**What you will do**
Exactly the lines below from the one with "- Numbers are" up to and including the one with "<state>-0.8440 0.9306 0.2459" make up the answer, with nothing else added.

**Data under study**
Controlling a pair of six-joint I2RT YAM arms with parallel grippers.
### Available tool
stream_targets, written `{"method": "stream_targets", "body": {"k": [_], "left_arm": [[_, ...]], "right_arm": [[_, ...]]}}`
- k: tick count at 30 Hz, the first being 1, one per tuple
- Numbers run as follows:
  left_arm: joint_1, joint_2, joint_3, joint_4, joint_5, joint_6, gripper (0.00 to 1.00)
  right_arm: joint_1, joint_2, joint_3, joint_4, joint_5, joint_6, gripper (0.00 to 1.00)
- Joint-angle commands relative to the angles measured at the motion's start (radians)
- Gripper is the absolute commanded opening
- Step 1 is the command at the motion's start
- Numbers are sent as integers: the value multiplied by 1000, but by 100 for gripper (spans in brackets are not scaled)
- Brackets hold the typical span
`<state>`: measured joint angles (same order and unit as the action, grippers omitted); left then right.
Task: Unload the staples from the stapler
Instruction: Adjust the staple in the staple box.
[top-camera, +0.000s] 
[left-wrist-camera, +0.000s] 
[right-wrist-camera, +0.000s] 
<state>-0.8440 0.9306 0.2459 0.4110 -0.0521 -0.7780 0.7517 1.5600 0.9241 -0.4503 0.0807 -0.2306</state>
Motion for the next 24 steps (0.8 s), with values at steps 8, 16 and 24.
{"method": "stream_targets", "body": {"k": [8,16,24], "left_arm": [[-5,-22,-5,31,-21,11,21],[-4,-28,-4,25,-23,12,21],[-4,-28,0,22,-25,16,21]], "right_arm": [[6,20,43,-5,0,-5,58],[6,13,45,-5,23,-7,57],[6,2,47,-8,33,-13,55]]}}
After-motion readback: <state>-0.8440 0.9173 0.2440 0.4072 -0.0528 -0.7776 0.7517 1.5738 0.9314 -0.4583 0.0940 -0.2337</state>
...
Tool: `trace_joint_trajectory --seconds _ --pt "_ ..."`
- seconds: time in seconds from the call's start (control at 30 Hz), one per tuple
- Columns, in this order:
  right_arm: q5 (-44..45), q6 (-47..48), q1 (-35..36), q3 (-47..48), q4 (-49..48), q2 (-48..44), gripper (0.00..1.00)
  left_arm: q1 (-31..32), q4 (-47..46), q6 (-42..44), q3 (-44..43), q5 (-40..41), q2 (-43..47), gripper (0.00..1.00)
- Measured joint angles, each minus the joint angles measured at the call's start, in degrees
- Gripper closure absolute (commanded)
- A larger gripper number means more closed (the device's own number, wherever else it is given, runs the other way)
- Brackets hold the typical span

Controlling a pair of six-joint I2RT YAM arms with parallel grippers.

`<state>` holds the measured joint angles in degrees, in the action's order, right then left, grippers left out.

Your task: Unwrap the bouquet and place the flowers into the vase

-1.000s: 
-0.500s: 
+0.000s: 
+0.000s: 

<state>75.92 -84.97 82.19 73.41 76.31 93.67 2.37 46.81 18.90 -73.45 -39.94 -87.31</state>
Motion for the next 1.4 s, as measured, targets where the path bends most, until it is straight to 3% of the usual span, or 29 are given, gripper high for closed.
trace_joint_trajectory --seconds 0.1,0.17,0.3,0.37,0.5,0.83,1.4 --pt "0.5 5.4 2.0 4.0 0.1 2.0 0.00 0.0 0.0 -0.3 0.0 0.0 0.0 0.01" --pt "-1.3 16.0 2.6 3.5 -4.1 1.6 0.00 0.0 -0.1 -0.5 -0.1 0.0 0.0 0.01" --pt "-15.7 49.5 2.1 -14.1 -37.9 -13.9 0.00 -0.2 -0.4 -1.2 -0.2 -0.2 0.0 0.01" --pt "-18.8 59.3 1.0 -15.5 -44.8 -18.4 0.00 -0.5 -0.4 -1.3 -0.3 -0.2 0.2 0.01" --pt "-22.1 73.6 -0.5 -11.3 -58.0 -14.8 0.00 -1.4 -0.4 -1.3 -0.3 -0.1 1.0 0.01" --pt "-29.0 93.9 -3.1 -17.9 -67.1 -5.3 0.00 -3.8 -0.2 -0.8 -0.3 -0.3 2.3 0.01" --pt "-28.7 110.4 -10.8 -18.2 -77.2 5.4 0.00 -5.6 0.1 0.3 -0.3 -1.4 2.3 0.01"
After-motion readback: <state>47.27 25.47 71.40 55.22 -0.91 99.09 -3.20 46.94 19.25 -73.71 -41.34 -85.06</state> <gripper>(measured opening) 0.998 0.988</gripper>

**Result**
- Numbers are sent as integers: the value multiplied by 1000, but by 100 for gripper (spans in brackets are not scaled)
- Brackets hold the typical span
`<state>`: measured joint angles (same order and unit as the action, grippers omitted); left then right.
Task: Unload the staples from the stapler
Instruction: Adjust the staple in the staple box.
[top-camera, +0.000s] 
[left-wrist-camera, +0.000s] 
[right-wrist-camera, +0.000s] 
<state>-0.8440 0.9306 0.2459 0.4110 -0.0521 -0.7780 0.7517 1.5600 0.9241 -0.4503 0.0807 -0.2306</state>

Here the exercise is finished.